[Opening Source information section]

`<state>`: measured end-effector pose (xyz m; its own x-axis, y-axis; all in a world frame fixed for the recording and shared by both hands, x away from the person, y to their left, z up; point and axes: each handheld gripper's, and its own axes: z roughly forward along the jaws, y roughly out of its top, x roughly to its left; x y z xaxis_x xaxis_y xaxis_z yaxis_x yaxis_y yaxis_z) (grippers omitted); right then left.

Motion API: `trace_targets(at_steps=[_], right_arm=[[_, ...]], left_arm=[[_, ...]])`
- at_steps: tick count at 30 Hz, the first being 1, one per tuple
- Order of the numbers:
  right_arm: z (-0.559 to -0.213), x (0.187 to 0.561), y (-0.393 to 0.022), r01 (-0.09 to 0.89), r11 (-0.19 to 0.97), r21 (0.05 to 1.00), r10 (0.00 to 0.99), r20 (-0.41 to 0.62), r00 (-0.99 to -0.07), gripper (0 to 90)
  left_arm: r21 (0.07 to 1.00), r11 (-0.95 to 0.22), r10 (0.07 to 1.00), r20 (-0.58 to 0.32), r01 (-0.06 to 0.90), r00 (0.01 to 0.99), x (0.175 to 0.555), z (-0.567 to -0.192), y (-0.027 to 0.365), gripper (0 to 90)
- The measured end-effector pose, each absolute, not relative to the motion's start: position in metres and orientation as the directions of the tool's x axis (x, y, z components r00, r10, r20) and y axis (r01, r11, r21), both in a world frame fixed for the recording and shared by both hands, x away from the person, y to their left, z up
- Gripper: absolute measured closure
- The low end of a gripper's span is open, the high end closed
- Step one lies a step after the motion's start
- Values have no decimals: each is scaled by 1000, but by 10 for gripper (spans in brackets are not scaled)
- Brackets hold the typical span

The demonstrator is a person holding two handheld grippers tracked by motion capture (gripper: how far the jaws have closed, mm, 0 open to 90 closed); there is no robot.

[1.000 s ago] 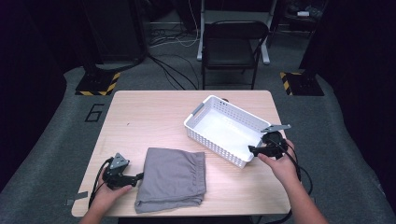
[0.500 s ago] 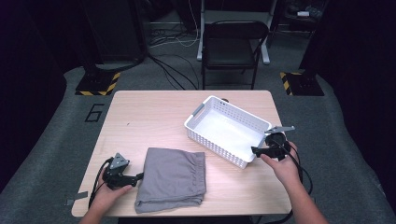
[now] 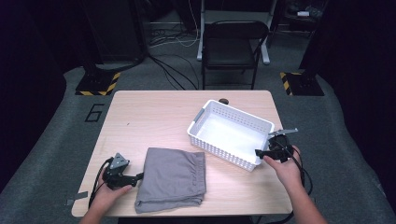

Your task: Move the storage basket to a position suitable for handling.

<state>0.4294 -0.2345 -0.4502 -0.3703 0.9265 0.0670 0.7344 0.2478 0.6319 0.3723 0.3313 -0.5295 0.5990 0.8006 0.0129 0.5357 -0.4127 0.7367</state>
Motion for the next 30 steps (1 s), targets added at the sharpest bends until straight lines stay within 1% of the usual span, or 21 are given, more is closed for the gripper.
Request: trace_targets(at_steps=[2,7,17,19,22,25,30], right_arm=[[-450,431,-232,734,239,636,928,73,-365,351],[-449,441,-224,730,259,632,921,66,-384,368],[-449,463,-202,727,271,631,915,67,-398,443],[-448,473,-194,724,281,630,917,45,-395,475],[-448,479,-188,721,292,629,916,31,-399,491],[-448,489,-179,703,330,630,904,3,-427,505],[-448,500,-165,689,360,629,892,-15,-453,533]], left_arm=[[738,-411,801,12,535,599,372,-530,331,142],[737,-412,801,12,536,599,372,-530,331,142],[738,-411,801,12,536,598,372,-530,331,142],[738,-409,802,10,536,597,372,-530,331,142],[738,-411,801,12,536,599,372,-530,331,142],[738,-410,801,11,536,598,372,-530,331,142],[739,-408,802,9,537,597,372,-530,331,142]])
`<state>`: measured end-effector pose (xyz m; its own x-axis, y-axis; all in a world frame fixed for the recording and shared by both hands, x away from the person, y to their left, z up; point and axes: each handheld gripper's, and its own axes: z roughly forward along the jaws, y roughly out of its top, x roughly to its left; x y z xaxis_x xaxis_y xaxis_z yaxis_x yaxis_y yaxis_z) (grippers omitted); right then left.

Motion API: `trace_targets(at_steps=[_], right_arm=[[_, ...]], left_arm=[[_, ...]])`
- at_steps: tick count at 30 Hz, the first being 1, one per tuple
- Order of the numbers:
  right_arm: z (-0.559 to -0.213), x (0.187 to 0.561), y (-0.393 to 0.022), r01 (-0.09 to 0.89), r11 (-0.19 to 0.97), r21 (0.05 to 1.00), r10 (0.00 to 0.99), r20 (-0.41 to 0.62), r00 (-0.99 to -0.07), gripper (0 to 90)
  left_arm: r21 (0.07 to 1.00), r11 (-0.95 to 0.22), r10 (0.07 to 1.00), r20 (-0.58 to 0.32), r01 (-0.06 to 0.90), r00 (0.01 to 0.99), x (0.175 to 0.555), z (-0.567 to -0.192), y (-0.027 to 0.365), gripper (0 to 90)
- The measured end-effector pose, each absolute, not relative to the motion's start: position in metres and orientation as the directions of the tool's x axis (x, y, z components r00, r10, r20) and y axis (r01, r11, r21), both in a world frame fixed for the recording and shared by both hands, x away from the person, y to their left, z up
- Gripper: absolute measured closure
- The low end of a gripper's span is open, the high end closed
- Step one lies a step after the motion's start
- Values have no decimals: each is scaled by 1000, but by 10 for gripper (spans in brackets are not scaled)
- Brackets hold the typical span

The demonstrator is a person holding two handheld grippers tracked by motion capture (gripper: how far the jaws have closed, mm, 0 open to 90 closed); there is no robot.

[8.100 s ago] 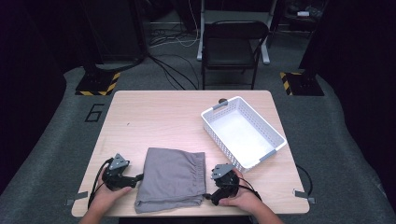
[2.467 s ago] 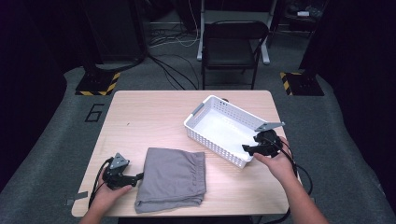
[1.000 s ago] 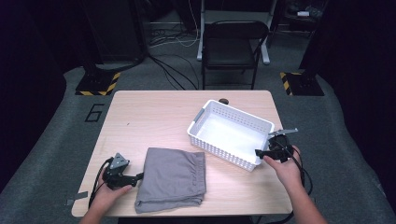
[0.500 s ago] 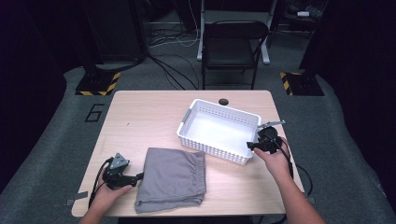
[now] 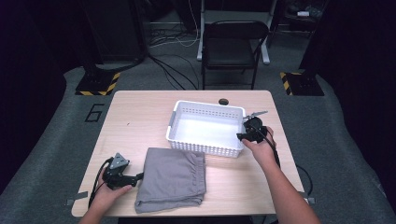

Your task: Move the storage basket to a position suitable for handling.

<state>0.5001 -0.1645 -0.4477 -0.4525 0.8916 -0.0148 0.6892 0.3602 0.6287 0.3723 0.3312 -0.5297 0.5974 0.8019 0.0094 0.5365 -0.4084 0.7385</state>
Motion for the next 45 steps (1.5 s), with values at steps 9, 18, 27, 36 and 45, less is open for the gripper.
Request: trace_targets(at_steps=[9,18,27,36,45], right_arm=[[-448,514,-143,675,377,634,875,-7,-483,557],[-447,523,-121,661,421,621,853,-24,-521,557],[-447,529,-108,639,451,623,832,-33,-554,570],[-448,529,-102,652,434,622,837,-11,-547,581],[-447,525,-103,655,416,630,841,7,-541,523]], left_arm=[[739,-410,798,7,535,602,372,-530,331,145],[739,-409,798,6,535,602,372,-530,331,145],[739,-410,798,7,535,602,372,-530,331,145],[739,-410,798,7,535,602,372,-530,331,145],[738,-411,798,7,535,602,372,-530,331,145]])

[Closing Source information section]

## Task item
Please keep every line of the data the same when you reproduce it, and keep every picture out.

## Answer space
`<state>`: measured end-effector pose (xyz m; its own x-axis, y-axis; all in a world frame fixed for the recording and shared by both hands, x away from the person, y to their left, z up; point and axes: each handheld gripper's, and its own axes: z roughly forward along the jaws, y roughly out of its top, x roughly to its left; x y z xaxis_x xaxis_y xaxis_z yaxis_x yaxis_y yaxis_z) (grippers omitted); right then left.

Motion API: `trace_targets(at_steps=[_], right_arm=[[_, ...]], left_arm=[[_, ...]])`
- at_steps: tick count at 30 Hz, the first being 1, one per tuple
- Order of the numbers:
  right_arm: z (-0.559 to -0.213), x (0.187 to 0.561), y (-0.393 to 0.022), r01 (-0.09 to 0.89), r11 (-0.19 to 0.97), r21 (0.05 to 1.00), r10 (0.00 to 0.99), r20 (-0.41 to 0.62), r00 (-0.99 to -0.07), gripper (0 to 90)
  left_arm: r21 (0.07 to 1.00), r11 (-0.95 to 0.22), r10 (0.07 to 1.00), r20 (-0.58 to 0.32), r01 (-0.06 to 0.90), r00 (0.01 to 0.99), x (0.175 to 0.555), z (-0.567 to -0.192), y (-0.027 to 0.365), gripper (0 to 90)
- The measured end-effector pose, each absolute, not relative to the motion's start: position in metres and orientation as the directions of the tool's x axis (x, y, z components r00, r10, r20) and y axis (r01, r11, r21), both in a world frame fixed for the recording and shared by both hands, x away from the person, y to their left, z up
- Gripper: absolute measured closure
- The low end of a gripper's span is open, the high end closed
- Step one lies a step after the motion's start
- Values have no decimals: each is scaled by 1000, but by 10 for gripper (spans in brackets are not scaled)
- Brackets hold the typical span

The demonstrator is a person holding two handheld grippers tracked by motion capture (gripper: how far the jaws have closed, mm, 0 open to 90 closed); there is no robot.

[1.000 s ago] 
[0.500 s ago] 
[now] 

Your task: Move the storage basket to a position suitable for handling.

<state>0.4294 -0.2345 -0.4502 -0.3703 0.9265 0.0670 0.7344 0.2478 0.6319 0.3723 0.3313 -0.5295 0.5990 0.8006 0.0129 0.5357 -0.4127 0.7367</state>
Motion for the next 30 steps (1 s), targets added at the sharpest bends until straight lines stay within 1% of the usual span, or 21 are given, more is closed for the gripper.
Request: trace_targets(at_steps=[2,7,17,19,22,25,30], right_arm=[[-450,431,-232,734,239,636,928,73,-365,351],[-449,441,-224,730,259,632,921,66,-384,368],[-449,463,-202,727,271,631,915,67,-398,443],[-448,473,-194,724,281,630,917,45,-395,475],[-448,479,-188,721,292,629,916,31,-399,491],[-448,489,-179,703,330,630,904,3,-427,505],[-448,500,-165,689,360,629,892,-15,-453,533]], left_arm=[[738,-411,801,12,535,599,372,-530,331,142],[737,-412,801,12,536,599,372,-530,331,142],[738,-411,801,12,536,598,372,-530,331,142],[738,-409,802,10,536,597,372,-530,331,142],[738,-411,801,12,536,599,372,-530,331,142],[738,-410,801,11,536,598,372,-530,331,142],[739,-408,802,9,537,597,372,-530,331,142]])
`<state>`: measured end-effector pose (xyz m; its own x-axis, y-axis; all in a world frame fixed for the recording and shared by both hands, x away from the person, y to their left, z up; point and axes: each handheld gripper's, and its own axes: z roughly forward along the jaws, y roughly out of its top, x roughly to its left; x y z xaxis_x xaxis_y xaxis_z yaxis_x yaxis_y yaxis_z) (grippers omitted); right then left.

Motion API: `trace_targets(at_steps=[_], right_arm=[[_, ...]], left_arm=[[_, ...]])`
- at_steps: tick count at 30 Hz, the first being 1, one per tuple
- Order of the numbers:
  right_arm: z (-0.559 to -0.213), x (0.187 to 0.561), y (-0.393 to 0.022), r01 (-0.09 to 0.89), r11 (-0.19 to 0.97), r21 (0.05 to 1.00), r10 (0.00 to 0.99), r20 (-0.41 to 0.62), r00 (-0.99 to -0.07), gripper (0 to 90)
  left_arm: r21 (0.07 to 1.00), r11 (-0.95 to 0.22), r10 (0.07 to 1.00), r20 (-0.58 to 0.32), r01 (-0.06 to 0.90), r00 (0.01 to 0.99), x (0.175 to 0.555), z (-0.567 to -0.192), y (-0.027 to 0.365), gripper (0 to 90)
- The measured end-effector pose, each absolute, not relative to the motion's start: position in metres and orientation as the directions of the tool's x axis (x, y, z components r00, r10, r20) and y axis (r01, r11, r21), both in a world frame fixed for the recording and shared by both hands, x away from the person, y to their left, z up
- Gripper: absolute measured closure
- The low end of a gripper's span is open, the high end closed
- Step one lies a step after the motion's start
- Values have no decimals: each is scaled by 1000, but by 10 for gripper (spans in brackets are not scaled)
- Brackets hold the typical span

The demonstrator is a person holding two handheld grippers tracked by motion capture (gripper: how far the jaws have closed, mm, 0 open to 90 closed); there is no robot.

[8.100 s ago] 
[2.467 s ago] 
[1.000 s ago] 
[0.500 s ago] 
[now] 

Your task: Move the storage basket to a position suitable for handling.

<state>0.5001 -0.1645 -0.4477 -0.4525 0.8916 -0.0148 0.6892 0.3602 0.6287 0.3723 0.3312 -0.5297 0.5974 0.8019 0.0094 0.5365 -0.4084 0.7385</state>
Motion for the next 45 steps (1.5 s), with values at steps 9, 18, 27, 36 and 45, less is open for the gripper.
Request: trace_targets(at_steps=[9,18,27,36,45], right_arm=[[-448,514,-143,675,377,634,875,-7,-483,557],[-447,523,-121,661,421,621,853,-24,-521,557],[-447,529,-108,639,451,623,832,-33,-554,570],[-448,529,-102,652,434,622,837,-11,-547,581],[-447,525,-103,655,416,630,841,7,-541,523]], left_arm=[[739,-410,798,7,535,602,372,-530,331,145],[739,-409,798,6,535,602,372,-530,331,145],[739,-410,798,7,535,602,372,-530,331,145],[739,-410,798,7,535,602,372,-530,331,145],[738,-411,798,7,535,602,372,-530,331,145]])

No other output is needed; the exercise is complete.